FIG. 1 is a block diagram showing a configuration of a negative pneumatic servo system according to an embodiment of the present invention.

FIG. 2 is a cross-sectional view showing the structure of a hollow cylinder.

FIG. 3 is a block diagram of a control system.

FIG. 4 is a detailed circuit diagram of a feedback circuit.

FIG. 5 is a data diagram showing the occurrence of a limit cycle.

FIG. 6 is a first data diagram of a step response using feedback compensation.
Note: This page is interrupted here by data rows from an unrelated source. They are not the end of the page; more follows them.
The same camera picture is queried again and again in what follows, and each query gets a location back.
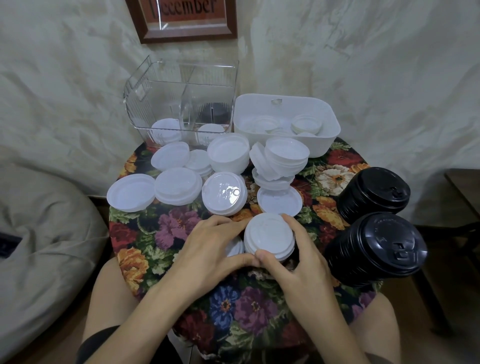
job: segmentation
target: white storage box
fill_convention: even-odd
[[[299,136],[291,130],[293,119],[300,115],[313,116],[322,122],[322,127],[315,137]],[[279,120],[281,129],[277,132],[252,132],[250,126],[254,120],[265,116]],[[236,133],[248,138],[250,146],[257,142],[265,145],[267,139],[273,136],[288,136],[304,143],[310,150],[310,158],[324,155],[340,134],[340,124],[330,105],[313,97],[241,95],[235,101],[233,125]]]

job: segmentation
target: floral tablecloth
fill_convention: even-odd
[[[132,173],[159,174],[150,159],[156,148],[145,144],[127,160],[120,178]],[[240,221],[261,213],[253,182],[253,165],[243,177],[248,188],[244,208],[232,216]],[[337,138],[328,152],[311,158],[291,184],[301,194],[303,208],[296,219],[307,229],[320,251],[348,224],[336,210],[336,197],[355,173],[368,168],[363,158]],[[194,226],[211,216],[201,195],[187,206],[169,206],[155,200],[147,209],[125,213],[110,208],[109,229],[113,250],[125,281],[142,299],[170,268]],[[286,262],[293,270],[298,250]],[[375,296],[376,287],[362,290],[332,282],[345,320],[352,322]],[[174,327],[176,333],[197,345],[208,358],[220,362],[247,361],[254,349],[313,346],[289,311],[277,282],[264,269],[244,268],[197,300]]]

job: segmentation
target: white wall
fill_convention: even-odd
[[[140,143],[122,90],[148,54],[238,57],[242,93],[329,102],[341,136],[412,188],[415,223],[473,220],[446,168],[480,168],[475,0],[237,0],[237,41],[142,46],[122,0],[0,3],[0,158],[104,193]]]

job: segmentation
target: beige cushion
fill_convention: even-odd
[[[0,166],[0,231],[22,237],[0,261],[0,363],[28,345],[75,298],[108,238],[95,206],[72,183]]]

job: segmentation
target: blue flower pattern
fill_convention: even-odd
[[[232,286],[218,286],[210,296],[210,316],[213,324],[220,330],[230,328],[235,314],[235,302],[240,298],[240,292]]]
FIG. 7 is a second data diagram of a step response using feedback compensation.

[Explanation of symbols]

 11 Hollow Cylinder 12 Left Air Chamber 13 Right Air Chamber 16 Piston 19 Driver 20 Potentiometer 21 Electromagnetic Switching Valve 23 Drive Coil 26 Vacuum Pump 28 Servo Controller

Claims (5)

[Claims] 1. A system for operating a piston cylinder having a hollow cylinder and a piston that slides in the cylinder to divide the cylinder into two air chambers, one of the air chambers having a negative pressure lower than atmospheric pressure. Pressured,
A negative pneumatic servo system, wherein the piston is moved to the negative pressure side of the hollow cylinder when the other air chamber is brought to the atmospheric pressure state. 2. The negative pneumatic servo system according to claim 1, wherein the negative pressure condition is generated by a vacuum pump or an ejector. 3. The negative pneumatic servo system according to claim 1, wherein a frictional force when the piston slides in the cylinder is reduced. 4. The negative pneumatic servo system according to claim 3, wherein a labyrinth for preventing air leakage is formed on a contact surface of the cylinder inner wall of the piston. 5. The system according to claim 2, wherein an electromagnetic switching valve is provided in the middle of an air system connecting the vacuum pump or the ejector and the air chamber, and a current value flowing through the electromagnetic switching valve is measured. , A negative pneumatic servo system characterized by feeding back its output to an on / off element through a delay element.